Прямая спина, которую раньше, про себя, я называла офицерской, обмякла. Плечи, когда-то вписанные в квадрат, оплыли. «Все, что ты говоришь, – правда, – коротким взглядом обежав двор-колодец, Митя обернулся ко мне. – В сущности, мир невыносим, и только человек, лишенный сердца, не желал бы пришпорить, как ты говоришь, готовую формулу и взлететь над его уродством. Люди, вообще, склонны к тому, чтобы воспарять. Миллионы готовы лить слезы над пучком пеньки – или из чего они там наворачивают – факел, раз в четыре года – на Олимпийских играх… Всякий раз смотрю и изумляюсь. И чему, спрашивается, изумляться, если имеешь дело – это ты верно подметила – с хорошо отлаженным механизмом: из года в год, из века в век. Это я пытался тебе объяснить, когда говорил про мамину булочную, в которую она ходит каждое утро, изо дня в день…»
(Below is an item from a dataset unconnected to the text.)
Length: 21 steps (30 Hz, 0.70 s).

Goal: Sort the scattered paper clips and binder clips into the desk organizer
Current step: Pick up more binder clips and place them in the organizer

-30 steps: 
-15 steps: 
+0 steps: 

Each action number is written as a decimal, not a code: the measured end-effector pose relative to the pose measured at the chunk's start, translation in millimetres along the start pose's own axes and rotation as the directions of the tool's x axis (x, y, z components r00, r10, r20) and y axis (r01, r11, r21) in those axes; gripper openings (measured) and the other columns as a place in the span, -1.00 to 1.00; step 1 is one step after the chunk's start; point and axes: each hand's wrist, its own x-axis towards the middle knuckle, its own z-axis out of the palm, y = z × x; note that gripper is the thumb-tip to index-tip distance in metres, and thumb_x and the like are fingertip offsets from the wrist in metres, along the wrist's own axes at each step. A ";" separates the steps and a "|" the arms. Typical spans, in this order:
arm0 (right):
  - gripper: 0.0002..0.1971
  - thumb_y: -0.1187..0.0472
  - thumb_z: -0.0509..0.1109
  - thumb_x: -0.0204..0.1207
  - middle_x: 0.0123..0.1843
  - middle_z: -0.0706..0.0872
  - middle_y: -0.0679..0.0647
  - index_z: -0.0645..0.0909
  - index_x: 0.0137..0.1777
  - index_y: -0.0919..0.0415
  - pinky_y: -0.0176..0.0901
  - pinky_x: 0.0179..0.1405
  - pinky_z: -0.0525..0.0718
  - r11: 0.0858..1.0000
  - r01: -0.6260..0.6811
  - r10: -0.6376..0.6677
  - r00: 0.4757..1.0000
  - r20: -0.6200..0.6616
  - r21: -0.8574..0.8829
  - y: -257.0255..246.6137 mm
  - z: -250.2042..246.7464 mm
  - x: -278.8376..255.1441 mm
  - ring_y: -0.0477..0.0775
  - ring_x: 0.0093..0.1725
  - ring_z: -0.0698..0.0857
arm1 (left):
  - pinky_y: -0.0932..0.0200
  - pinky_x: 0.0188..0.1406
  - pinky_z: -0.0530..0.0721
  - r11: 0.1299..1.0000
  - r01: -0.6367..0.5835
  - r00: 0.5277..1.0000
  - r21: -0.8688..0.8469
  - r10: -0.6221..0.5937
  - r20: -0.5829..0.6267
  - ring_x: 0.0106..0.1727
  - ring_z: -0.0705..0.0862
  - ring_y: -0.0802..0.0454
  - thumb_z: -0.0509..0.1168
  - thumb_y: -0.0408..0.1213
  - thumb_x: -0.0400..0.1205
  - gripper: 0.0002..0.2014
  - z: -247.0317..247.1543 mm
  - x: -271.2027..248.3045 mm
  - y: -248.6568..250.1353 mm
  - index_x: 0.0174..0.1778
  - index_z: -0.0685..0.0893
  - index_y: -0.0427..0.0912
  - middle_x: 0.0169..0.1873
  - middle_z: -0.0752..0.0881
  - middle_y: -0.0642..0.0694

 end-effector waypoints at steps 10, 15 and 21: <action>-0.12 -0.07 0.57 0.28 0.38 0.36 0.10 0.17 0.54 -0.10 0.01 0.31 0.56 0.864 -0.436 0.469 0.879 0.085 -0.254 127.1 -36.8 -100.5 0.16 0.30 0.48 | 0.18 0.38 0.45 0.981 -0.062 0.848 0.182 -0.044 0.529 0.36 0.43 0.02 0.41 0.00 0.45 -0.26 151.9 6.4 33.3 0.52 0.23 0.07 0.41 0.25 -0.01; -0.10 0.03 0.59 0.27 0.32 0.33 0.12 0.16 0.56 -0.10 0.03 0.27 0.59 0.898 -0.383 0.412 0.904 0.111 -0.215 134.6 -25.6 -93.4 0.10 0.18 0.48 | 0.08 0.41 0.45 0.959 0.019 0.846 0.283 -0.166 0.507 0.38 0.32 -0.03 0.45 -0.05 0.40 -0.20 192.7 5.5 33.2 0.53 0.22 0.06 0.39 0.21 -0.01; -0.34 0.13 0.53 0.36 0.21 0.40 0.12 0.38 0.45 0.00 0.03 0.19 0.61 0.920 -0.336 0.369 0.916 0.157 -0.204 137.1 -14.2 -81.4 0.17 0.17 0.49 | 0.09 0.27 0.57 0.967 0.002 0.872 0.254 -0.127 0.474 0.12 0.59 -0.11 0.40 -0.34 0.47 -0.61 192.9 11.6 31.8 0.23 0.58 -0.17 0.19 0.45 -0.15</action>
Митино лицо светилось усталой бледностью, первый отсвет которой я увидела в храме, давным-давно, на исходе моей первой пасхальной ночи. Гаснущими глазами он смотрел на меня так, словно я снова была среди званых, а значит, могла помочь.
«То, о чем ты просишь меня… Я знаю, это бессмысленно. Нет, чему-то они научились. Умеют разговаривать с язычниками. Но в том-то и дело, что мы, – голосом он выделил слово, – и верующие, и неверующие – давным-давно монотеисты». – «Давным-давно?!» – «Угу, – он подтвердил. – Некоторые еще с двадцатого съезда. А кое-кто и раньше… Так что, говоря серьезно, у твоих церковников выбор невелик: либо с язычниками, либо с нами». – «Нас мало», – я сказала с горечью. «Вот именно. Значит, – Митя пожал плечами, – никакого чуда не будет. Их выбор предопределен. Но дело даже не в этом. А в том, что я знаю цену их помощи, – отходя от окна, Митя возвращался ко мне. – Попроси ты об этой встрече раньше, я отмел бы с презрением. Но теперь, когда я ослаб, мне трудно рассуждать об их жестокости. В день, который не ожидаете, в час, о котором не думаете… Теперь я и думаю, и ожидаю, и это ожидание тяжелее смерти. Смерти я не боюсь. Я боюсь одного: бесчестья. Впрочем, ты вряд ли понимаешь. Честь – понятие устаревшее. Впору заглядывать в словарь…»
Он говорил о том, что нынешний – это не он. Никогда не предполагал, даже не мог себе представить, как все это подействует. Сколько раз прикидывал на себя, находил нужные слова, чтобы презрением защититься от них и их подручных.